[26] Compt. Rend., lxxxii. pp. 262-4.
The addition of a molecule of water would make a difference in the percentage composition indicated by these formulæ which would be less than their probable experimental error, and the change may therefore be one of hydration.
Gelatin certainly contains both carboxyl and amido-groups, and is capable of combining with both acids and alkalies (see [p. 84]).
Reimer[27] obtained what he supposed to be pure unaltered fibre-substance by digestion of purified hide with 1⁄2 per cent. acetic acid for many days and subsequent neutralisation. His analysis showed C = 48·45 per cent., H = 6·66 per cent., N = 18·45 per cent., O = 26·44 per cent., thus deviating considerably from direct analysis of unaltered skin. It is obvious that little weight can be placed on this result, Reimer’s precipitate being probably a mere decomposition product.

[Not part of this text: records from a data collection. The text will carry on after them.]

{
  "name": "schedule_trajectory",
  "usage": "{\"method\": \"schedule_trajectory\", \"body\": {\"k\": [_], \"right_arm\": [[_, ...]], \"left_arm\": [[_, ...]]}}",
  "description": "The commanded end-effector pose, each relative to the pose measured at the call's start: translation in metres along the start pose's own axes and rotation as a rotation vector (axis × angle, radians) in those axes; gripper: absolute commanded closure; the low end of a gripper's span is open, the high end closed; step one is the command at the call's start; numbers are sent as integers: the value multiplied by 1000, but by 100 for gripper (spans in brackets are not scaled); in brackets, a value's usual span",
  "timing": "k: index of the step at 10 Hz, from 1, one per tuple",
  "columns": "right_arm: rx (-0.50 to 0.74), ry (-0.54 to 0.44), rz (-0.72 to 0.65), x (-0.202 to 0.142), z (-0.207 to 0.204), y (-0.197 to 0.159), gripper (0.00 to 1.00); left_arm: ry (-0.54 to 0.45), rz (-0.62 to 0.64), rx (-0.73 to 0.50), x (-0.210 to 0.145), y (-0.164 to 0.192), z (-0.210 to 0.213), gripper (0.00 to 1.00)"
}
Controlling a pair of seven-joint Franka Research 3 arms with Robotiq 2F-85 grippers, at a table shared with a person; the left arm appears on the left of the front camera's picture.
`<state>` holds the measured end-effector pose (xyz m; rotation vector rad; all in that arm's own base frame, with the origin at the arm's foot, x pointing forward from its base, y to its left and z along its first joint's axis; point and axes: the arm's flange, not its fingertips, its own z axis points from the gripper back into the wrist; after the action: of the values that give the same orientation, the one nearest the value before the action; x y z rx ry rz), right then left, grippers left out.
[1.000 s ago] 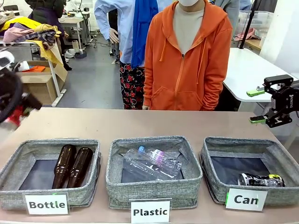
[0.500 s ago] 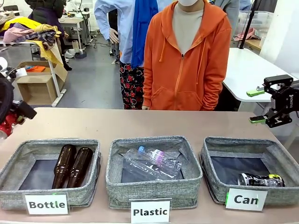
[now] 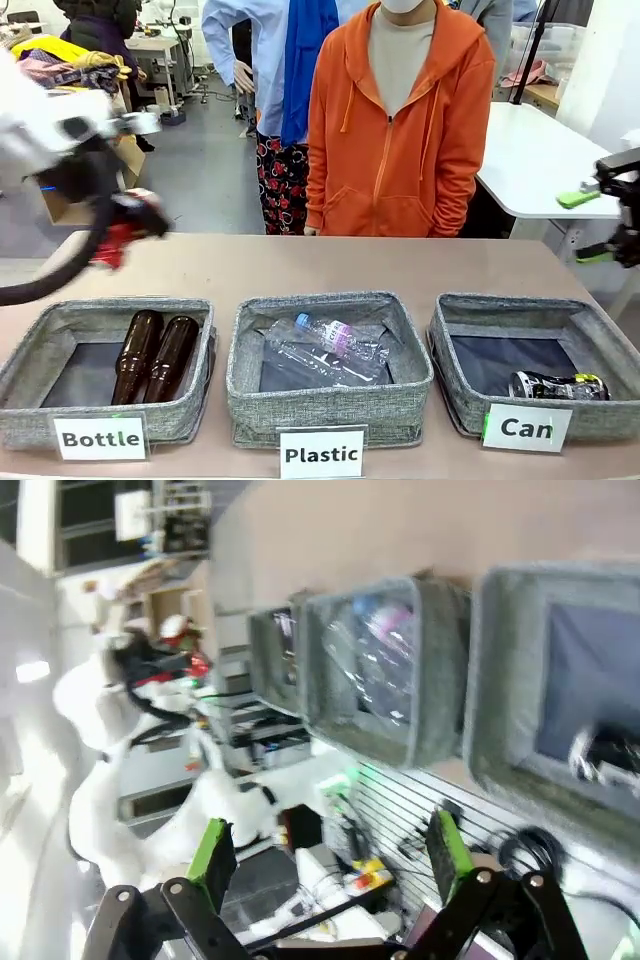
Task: Sort the can waste into the basket.
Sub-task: Pick up the can waste from the table and place it in the right Fabric basket.
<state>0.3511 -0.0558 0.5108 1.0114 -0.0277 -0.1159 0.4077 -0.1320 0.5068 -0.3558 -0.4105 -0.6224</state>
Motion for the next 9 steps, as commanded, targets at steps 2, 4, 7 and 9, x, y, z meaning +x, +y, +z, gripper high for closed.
{"method": "schedule_trajectory", "body": {"k": [2, 4, 7, 9], "right_arm": [[-143, -66, -25, -56, 68, -15, 0], [-173, -167, 3, -82, 107, -35, 0], [-152, -364, -13, -112, 158, -76, 0], [-30, -468, -13, -131, 179, -101, 0]], "left_arm": [[-85, -399, -73, 112, -119, -62, 100], [-92, -686, -199, 179, -201, -118, 100], [-143, -854, -241, 223, -315, -226, 100], [-141, -946, -254, 227, -375, -266, 100]]}}
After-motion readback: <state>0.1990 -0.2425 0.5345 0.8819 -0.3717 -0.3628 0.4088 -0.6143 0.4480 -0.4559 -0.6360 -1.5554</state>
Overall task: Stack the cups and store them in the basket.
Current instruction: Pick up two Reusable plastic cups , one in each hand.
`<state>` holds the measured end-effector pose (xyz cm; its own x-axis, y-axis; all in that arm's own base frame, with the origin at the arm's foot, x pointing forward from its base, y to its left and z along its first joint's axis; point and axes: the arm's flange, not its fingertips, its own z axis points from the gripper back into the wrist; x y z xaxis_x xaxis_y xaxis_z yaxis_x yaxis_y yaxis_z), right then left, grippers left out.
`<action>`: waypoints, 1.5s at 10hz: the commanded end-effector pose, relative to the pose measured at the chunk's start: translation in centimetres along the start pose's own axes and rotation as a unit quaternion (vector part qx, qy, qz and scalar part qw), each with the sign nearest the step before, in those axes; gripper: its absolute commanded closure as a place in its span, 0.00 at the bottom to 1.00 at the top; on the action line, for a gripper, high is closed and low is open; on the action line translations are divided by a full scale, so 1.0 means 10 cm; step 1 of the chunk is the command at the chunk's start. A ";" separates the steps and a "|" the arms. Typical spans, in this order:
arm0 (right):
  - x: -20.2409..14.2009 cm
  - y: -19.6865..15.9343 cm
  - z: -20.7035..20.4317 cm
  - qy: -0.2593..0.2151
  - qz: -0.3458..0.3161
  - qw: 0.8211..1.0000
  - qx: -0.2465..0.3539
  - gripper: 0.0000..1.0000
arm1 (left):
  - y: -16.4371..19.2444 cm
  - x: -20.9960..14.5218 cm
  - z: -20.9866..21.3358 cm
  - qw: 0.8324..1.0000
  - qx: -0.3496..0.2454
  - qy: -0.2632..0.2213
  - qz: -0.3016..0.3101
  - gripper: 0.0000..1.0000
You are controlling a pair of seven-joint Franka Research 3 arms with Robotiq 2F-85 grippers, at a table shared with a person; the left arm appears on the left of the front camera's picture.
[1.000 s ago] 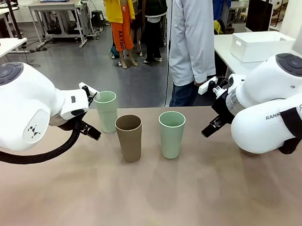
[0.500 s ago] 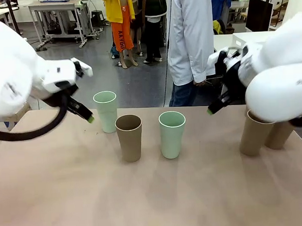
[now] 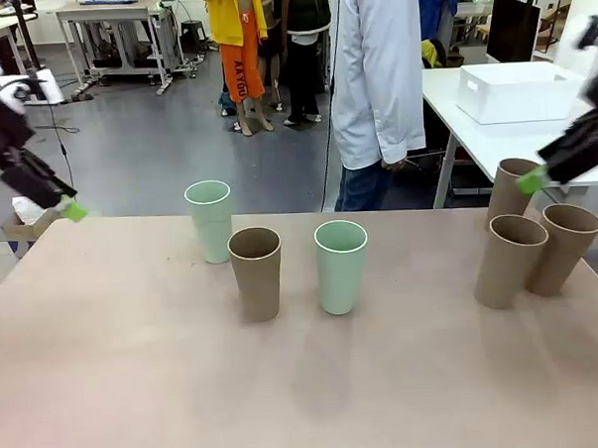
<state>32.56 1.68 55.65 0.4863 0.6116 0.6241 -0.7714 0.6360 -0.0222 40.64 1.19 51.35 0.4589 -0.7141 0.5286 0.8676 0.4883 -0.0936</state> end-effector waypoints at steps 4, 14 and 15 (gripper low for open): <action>-0.92 -0.48 0.49 -0.099 0.046 0.991 0.074 0.00 | 0.30 -0.76 -0.04 0.989 -0.054 -0.116 -0.073 0.00; -1.35 -0.60 0.69 -0.174 0.050 0.979 0.094 0.00 | 0.17 -1.37 0.10 0.962 -0.053 -0.245 -0.104 0.00; -1.33 -0.59 0.69 -0.174 0.051 0.979 0.097 0.00 | 0.18 -1.35 0.13 0.961 -0.050 -0.259 -0.085 0.00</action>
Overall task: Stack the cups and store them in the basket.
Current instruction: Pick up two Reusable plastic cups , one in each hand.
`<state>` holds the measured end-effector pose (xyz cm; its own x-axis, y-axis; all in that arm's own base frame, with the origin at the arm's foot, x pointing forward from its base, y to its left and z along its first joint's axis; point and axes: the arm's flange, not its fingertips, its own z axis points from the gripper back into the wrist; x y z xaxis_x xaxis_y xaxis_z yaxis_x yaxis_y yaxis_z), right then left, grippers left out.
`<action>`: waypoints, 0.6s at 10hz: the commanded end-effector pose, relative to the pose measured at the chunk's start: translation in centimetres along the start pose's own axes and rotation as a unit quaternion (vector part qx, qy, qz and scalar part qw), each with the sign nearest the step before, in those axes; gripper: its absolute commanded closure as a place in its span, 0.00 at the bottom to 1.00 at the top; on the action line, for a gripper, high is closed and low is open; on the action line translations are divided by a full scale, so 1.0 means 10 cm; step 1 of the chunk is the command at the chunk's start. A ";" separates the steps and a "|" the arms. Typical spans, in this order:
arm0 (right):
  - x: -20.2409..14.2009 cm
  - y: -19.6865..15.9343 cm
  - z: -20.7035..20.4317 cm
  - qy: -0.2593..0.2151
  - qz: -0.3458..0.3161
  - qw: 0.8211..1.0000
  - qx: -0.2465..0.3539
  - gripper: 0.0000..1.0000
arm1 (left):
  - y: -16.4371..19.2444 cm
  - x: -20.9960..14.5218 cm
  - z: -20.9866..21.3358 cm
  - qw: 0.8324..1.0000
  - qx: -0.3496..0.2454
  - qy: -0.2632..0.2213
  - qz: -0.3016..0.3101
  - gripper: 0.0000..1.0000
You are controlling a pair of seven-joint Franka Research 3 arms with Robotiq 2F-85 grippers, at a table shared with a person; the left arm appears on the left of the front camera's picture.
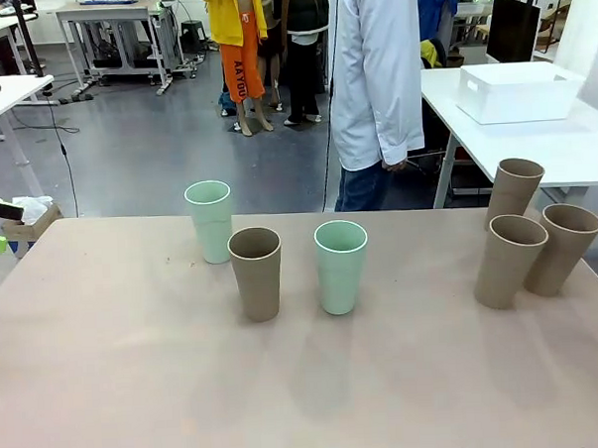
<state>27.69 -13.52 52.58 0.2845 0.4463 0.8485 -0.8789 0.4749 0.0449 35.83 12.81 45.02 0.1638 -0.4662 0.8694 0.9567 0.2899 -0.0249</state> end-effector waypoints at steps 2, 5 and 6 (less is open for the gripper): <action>0.00 0.00 0.00 0.000 0.000 1.000 0.000 0.00 | 0.00 -0.02 0.02 1.000 -0.004 0.008 -0.004 0.00; 0.00 0.00 0.00 0.000 0.000 1.000 0.000 0.00 | 0.00 -0.02 0.02 1.000 -0.004 0.008 -0.004 0.00; 0.00 0.00 0.00 0.000 0.000 1.000 0.000 0.00 | 0.00 -0.02 0.02 1.000 -0.004 0.008 -0.004 0.00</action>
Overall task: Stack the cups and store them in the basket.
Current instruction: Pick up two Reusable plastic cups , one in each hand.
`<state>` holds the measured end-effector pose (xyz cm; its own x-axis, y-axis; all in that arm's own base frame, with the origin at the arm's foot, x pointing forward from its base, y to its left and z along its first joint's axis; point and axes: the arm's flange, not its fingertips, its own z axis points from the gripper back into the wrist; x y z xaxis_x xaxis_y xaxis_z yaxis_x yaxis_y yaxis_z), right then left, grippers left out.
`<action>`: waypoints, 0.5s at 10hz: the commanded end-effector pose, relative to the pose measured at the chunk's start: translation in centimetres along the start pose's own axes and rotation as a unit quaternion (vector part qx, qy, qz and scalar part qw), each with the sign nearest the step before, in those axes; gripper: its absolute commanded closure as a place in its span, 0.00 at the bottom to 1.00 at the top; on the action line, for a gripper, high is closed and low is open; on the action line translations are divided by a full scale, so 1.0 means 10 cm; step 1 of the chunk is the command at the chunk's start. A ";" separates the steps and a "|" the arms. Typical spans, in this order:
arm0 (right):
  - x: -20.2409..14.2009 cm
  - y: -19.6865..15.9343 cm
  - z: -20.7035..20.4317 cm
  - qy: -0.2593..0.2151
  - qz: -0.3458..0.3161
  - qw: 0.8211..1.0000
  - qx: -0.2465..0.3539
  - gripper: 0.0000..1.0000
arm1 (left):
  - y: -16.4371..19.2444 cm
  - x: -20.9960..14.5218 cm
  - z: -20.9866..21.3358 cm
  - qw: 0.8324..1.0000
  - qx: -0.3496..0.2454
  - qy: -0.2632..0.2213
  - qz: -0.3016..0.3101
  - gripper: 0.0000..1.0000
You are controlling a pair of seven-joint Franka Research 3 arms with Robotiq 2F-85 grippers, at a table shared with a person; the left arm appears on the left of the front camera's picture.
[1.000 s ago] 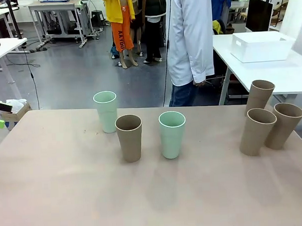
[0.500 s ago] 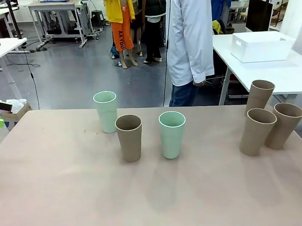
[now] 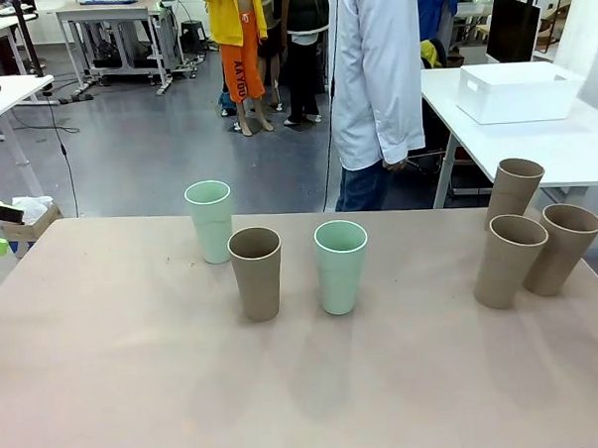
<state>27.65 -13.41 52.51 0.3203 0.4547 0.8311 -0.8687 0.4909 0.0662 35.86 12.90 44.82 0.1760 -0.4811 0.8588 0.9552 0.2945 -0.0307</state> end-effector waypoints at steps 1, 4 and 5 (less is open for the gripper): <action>0.00 -0.01 0.01 -0.015 0.014 1.000 0.002 0.00 | 0.00 0.00 0.02 1.000 -0.005 -0.002 -0.008 0.00; 0.00 -0.01 0.01 -0.015 0.014 1.000 0.002 0.00 | 0.00 0.00 0.02 1.000 -0.005 -0.002 -0.008 0.00; 0.00 -0.01 0.01 -0.015 0.014 1.000 0.002 0.00 | 0.00 0.00 0.02 1.000 -0.005 -0.002 -0.008 0.00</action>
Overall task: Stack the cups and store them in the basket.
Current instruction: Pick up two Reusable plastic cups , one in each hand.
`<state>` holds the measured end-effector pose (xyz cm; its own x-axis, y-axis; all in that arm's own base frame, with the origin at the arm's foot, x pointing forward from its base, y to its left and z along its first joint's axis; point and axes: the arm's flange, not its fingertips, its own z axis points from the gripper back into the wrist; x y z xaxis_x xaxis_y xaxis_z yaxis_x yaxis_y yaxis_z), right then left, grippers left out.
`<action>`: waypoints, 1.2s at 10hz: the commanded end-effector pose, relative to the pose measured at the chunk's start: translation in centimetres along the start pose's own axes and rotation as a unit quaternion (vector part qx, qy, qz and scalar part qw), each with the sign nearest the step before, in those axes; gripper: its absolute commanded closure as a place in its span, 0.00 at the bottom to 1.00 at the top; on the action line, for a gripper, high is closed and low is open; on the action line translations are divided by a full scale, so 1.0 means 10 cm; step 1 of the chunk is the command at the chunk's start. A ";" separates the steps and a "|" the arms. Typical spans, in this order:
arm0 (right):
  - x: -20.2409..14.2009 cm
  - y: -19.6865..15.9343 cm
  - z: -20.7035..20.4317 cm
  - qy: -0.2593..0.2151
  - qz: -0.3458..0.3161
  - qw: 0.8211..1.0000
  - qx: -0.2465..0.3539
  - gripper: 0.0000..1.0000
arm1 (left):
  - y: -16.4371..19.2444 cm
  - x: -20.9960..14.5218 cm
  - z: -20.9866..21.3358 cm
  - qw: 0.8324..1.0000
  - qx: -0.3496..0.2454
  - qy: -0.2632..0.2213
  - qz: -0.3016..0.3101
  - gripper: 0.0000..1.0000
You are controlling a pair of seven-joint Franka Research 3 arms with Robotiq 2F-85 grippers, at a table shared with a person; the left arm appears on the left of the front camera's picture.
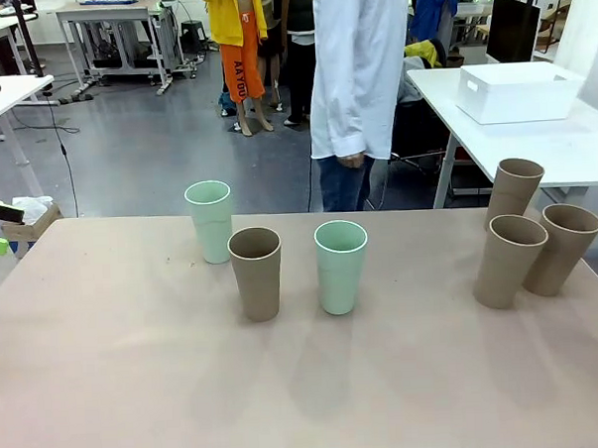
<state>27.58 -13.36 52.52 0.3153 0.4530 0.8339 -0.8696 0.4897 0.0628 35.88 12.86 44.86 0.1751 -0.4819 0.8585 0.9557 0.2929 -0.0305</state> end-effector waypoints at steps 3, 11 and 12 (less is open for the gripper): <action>0.00 -0.02 0.01 -0.012 0.012 1.000 0.003 0.00 | -0.01 0.00 0.02 1.000 -0.004 -0.002 -0.008 0.00; 0.00 -0.02 0.01 -0.012 0.012 1.000 0.003 0.00 | -0.01 0.00 0.02 1.000 -0.004 -0.002 -0.008 0.00; 0.00 -0.02 0.01 -0.012 0.012 1.000 0.003 0.00 | -0.01 0.00 0.02 1.000 -0.004 -0.002 -0.008 0.00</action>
<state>27.53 -13.42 52.37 0.3161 0.4530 0.8336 -0.8703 0.4883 0.0646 35.88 12.88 44.86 0.1751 -0.4818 0.8586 0.9556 0.2930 -0.0306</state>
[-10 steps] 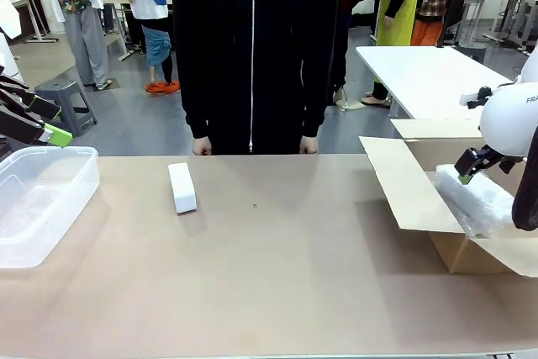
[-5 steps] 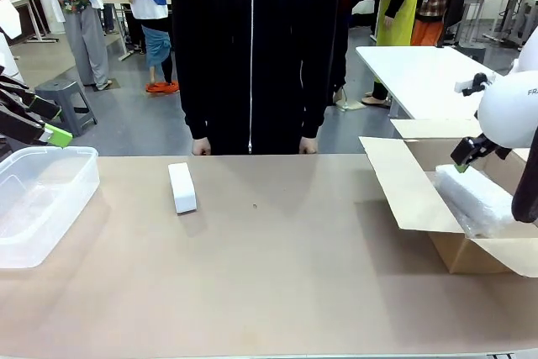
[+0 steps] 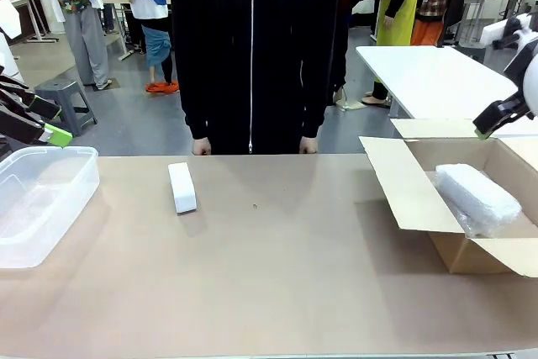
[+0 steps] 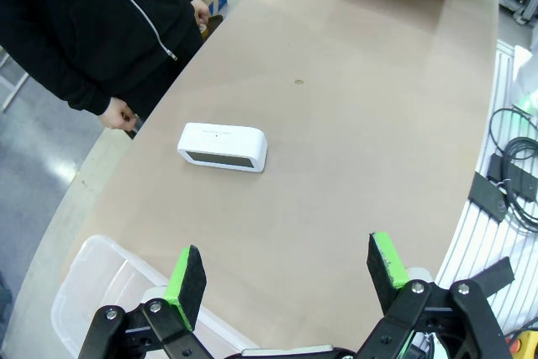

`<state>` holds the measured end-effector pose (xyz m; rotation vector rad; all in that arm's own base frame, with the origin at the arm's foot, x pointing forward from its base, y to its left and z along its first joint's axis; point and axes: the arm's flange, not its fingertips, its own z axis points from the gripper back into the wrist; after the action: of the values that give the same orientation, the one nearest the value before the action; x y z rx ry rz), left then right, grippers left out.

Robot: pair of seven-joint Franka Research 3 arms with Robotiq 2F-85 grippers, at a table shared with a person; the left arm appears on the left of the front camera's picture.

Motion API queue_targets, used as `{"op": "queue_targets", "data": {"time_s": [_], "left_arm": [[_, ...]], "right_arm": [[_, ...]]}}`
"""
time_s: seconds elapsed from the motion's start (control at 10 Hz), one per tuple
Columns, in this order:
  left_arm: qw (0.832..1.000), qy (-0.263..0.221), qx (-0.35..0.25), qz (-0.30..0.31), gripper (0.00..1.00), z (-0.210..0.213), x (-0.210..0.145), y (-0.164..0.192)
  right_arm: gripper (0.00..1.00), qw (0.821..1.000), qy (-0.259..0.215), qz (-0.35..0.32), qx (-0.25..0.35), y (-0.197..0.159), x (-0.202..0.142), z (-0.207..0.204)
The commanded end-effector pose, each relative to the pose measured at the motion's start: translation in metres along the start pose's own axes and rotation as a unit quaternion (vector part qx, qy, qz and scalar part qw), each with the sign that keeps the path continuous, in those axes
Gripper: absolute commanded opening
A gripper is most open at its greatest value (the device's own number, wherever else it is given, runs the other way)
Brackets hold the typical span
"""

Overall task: Separate and place wrapped and unwrapped clocks.
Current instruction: If the picked Digital clock is wrapped, place it in the Package Box ; if not, place it in the Organizing box.

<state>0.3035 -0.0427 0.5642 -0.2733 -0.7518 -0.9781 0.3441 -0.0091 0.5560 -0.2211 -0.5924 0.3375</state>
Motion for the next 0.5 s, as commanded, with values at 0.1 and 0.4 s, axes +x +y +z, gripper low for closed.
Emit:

[27] Ding. Polyt., ccv. p. 164.
Hofmeister[28] notes that on heating gelatin it loses water and forms an anhydride which he considers identical with collagen or hide-fibre. When gelatin is dried at a temperature of 130° C. it becomes incapable of solution in water, even at boiling temperature, and can only be dissolved by heating under pressure. It is certain that collagen (hide-fibre, ossein) is less easily soluble in hot water than ordinary gelatin.
[28] Bied. Centr., 1880, p. 772.
So far as our present knowledge goes, we may regard hide-fibre as merely an organised and perhaps dehydrated gelatin.
Gelatin or glutin (not to be confounded with the gluten of cereals), when pure and dry is a colourless, transparent solid of horny toughness and of sp. gr. 1·3. It begins to melt about 140° C., at the same time undergoing decomposition. It is insoluble in hydrocarbons, in ether, or in strong alcohol. In cold water it swells to a transparent jelly, absorbing several times its weight of water, but does not dissolve. In hot water it is soluble, but a solution containing even 1 per cent. of good gelatin sets to a weak jelly on cooling. Gelatin jellies melt at temperatures which vary considerably with the quality or freedom from degradation products, but which within pretty wide limits (5-10 per cent.) are little affected by the concentration. A 10 per cent. solution of best hard gelatin melts about 38° C., while low glue may fail to set at 15° C. A useful technical test for the setting power of gelatin, based on this fact, consists in placing an angular fragment of the jelly in a small tube attached to a thermometer, and stirring in a beaker of water, which is slowly heated till the jelly melts, when the temperature is noted. The exact point is perhaps more easily seen if the tube is drawn to a conical point. The jelly may also be allowed to set in capillary tubes open at the bottom, and the moment noted when water rises into the tube. The temperature of fusion is raised by the addition of formaldehyde, salts of chromium, alumina and ferric salts, which produce a tanning effect, and in a less degree by sulphates, tartrates, acetates, some other salts, and diminished by iodides, bromides, chlorides and nitrates.[29] Solutions of gelatin too weak or too warm to gelatinise possess considerable viscosity. Gelatin may therefore be estimated, in the absence of other viscous matters, by the viscosimeter, an instrument which measures the time taken by a liquid in flowing through a capillary tube.[30] The firmness of a jelly, which is often important for commercial purposes, is frequently measured by Lipowitz’s method, in which a slightly convex disc, conveniently of exactly 1 cm. diameter, and cemented to the bottom of a thistle-head funnel tube, is loaded gradually with mercury till it sinks in the jelly. The jelly (5 or 10 per cent.) should be allowed to set some hours before the test is made.
[29] See Pascheles, ‘Versuche über Quellung,’ Archiv für ges. Path., Bd. 71.